SAHMを3台(ver2,3,4)を受付に置いておいたが、置いておくだけでは誰も見向きもしなかった。


2008/11/23
駒場祭二日目。
SAHMver4.1をver4.0にグレードダウン。
ここに真の量産型SAHMが完成する。
「半自動卵孵化機展示中」という張り紙をしておいたのでいろいろと突っ込んでくる来場者増加。


2008/11/24
駒場祭三日目。
SAHM大好評。


2008/11/30
量産型SAHM(二台目)が駒場祭ポケモンリーグの優勝者に贈呈される。


2008/12月
エメループのせいで
上下型のSAHMではなく左右型のSAHMの需要が高まっている件
ていうか装着部を改造してくださいよ


2009年某日
さらに前に孵化機を作っていた人がいたとは・・・!




2009/02/26
ブログの方で先駆者の内の一人の新作を紹介させていただきました。
不適な場合は記事ごと削除いたします。





to be continued...







5、半自動卵孵化機の作り方




というタイトルですが、ここで作り方を公開することは、
少なくとも私がゲーム研究会の会員である内はありません。

会誌第44号に作成方法を詳しく掲載してありますので、そちらをご購入いただければ幸いです。

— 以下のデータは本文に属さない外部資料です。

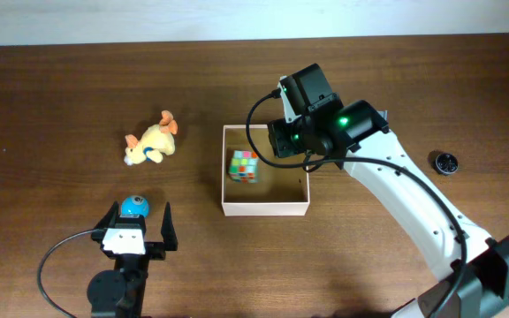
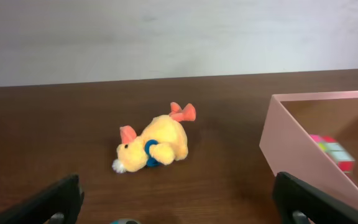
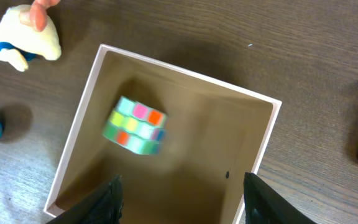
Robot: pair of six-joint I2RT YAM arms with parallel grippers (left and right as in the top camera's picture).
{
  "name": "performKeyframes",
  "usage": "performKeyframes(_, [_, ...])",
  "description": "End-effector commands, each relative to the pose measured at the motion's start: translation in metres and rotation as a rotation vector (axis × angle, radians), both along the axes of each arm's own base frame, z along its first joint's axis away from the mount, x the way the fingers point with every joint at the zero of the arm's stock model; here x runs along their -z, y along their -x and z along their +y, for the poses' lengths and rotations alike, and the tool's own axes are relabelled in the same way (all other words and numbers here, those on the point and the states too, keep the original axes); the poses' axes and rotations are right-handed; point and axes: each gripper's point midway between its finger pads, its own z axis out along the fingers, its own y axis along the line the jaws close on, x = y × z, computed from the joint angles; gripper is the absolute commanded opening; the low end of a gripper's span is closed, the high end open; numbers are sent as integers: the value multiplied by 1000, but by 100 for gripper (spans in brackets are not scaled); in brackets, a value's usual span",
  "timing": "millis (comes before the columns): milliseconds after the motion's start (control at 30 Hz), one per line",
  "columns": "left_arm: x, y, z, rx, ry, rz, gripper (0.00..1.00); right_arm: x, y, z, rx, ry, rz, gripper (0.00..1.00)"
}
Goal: Pack container
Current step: 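Lift the cube and carry it left over the box, then lower the cube into the box with the right gripper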
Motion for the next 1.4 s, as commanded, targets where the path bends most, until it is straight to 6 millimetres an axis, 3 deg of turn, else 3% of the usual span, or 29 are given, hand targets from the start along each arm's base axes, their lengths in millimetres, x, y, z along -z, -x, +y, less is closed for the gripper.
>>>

そもそも、「SAHMを作ろう!」と意気込んでおられる方は、
前述の動画やこのぺージ、そして会誌第44号のサンプルページを見て材料を確認すれば作成できるはずです。

それと、個人的な些細な理由と品質の面でSAHM君を一般販売する予定は今のところありません。
そこら辺の事情を理解していただけるとありがたいです。